[Exercise directions]
Without the pictures, retype exactly the lines from the top of the entries below through the line that contains "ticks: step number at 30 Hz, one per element".

Extracted entries below:

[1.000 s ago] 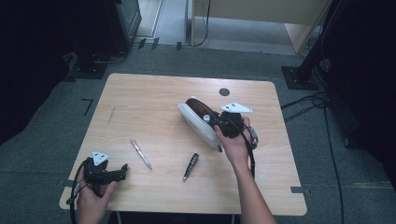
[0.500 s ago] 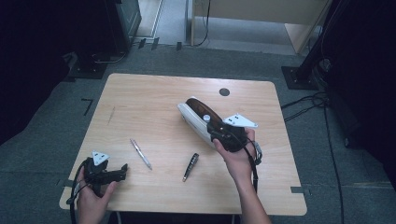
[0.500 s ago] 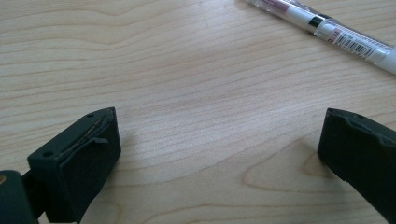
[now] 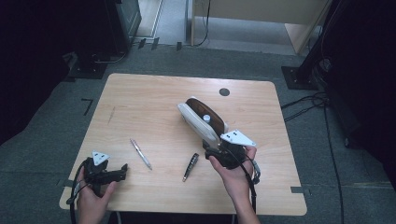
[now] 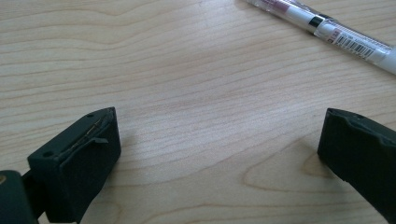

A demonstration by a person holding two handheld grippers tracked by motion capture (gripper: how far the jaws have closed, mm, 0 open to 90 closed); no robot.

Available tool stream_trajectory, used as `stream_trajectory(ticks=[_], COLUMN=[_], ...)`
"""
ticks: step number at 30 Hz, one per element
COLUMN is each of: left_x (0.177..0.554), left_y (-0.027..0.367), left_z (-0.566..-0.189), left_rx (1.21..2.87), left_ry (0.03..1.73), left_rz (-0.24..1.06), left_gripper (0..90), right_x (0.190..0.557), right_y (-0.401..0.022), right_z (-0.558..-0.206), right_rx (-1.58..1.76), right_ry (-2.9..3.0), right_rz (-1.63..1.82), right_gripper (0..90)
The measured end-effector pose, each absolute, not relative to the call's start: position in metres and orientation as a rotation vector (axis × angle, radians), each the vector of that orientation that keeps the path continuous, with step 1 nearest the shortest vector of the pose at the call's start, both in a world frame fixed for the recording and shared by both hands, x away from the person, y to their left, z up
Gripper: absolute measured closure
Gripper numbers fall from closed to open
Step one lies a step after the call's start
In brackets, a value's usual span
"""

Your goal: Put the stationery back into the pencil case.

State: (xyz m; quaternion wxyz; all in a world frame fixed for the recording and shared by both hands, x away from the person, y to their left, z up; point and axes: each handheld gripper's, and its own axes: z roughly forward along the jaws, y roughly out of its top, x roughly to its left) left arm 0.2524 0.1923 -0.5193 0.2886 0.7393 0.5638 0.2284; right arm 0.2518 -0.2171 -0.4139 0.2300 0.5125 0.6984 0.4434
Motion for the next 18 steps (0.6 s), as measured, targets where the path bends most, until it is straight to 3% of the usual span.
stream_trajectory(ticks=[12,15,18], left_x=[0.252,0.252,0.252], left_y=[0.192,0.192,0.192], left_z=[-0.519,-0.519,-0.519], left_rx=[1.974,1.974,1.974], left_ry=[1.505,1.505,1.505], left_rz=[0.61,0.61,0.609], left_gripper=[0.0,0.0,0.0], right_x=[0.237,0.235,0.232], right_y=[-0.213,-0.211,-0.21], right_z=[-0.426,-0.431,-0.436], right_rx=[1.467,1.507,1.518], right_ry=[1.901,1.898,1.905], right_rz=[1.189,1.174,1.17], right_gripper=[10.8,2.4,1.3])
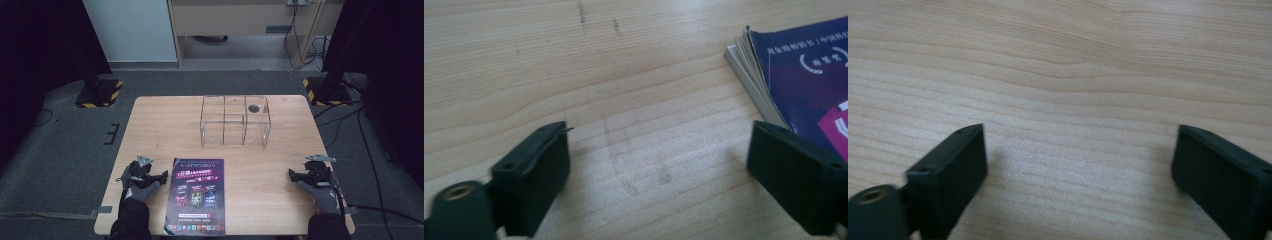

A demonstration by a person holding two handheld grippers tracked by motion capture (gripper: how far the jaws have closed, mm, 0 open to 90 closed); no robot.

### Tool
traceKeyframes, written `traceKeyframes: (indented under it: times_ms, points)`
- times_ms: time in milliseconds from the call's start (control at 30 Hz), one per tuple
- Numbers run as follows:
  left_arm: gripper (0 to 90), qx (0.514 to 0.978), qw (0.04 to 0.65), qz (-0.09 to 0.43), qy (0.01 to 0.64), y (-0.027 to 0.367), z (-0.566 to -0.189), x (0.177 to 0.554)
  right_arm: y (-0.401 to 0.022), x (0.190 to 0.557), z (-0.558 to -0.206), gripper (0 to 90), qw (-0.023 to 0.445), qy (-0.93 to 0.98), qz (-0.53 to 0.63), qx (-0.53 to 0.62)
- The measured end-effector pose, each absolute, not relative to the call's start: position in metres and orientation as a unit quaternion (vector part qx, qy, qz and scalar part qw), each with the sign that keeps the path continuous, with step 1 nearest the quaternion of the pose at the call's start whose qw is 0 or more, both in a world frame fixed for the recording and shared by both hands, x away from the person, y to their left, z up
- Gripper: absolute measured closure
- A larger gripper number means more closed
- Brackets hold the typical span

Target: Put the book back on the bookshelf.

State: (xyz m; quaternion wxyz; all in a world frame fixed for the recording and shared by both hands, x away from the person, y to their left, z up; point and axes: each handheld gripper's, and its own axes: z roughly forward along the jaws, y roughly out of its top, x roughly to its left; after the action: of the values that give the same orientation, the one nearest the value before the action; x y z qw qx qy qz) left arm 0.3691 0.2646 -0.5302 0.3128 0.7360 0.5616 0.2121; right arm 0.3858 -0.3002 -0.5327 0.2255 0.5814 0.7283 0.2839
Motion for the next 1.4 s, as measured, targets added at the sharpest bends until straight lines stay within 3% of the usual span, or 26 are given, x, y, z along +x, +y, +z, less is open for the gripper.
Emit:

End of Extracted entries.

[Result]
[1.000 s ago] 
[0.500 s ago] 
[0.500 s ago] 
[now] 
[now] 

A demonstration by a person holding two handheld grippers tracked by motion capture (gripper: how far the jaws have closed, mm, 0 open to 90 closed); no robot.

Available tool stream_trajectory, used as `stream_trajectory(ticks=[_], COLUMN=[_], ...)`
"""
ticks: step number at 30 Hz, one per element

That is the complete output for this exercise.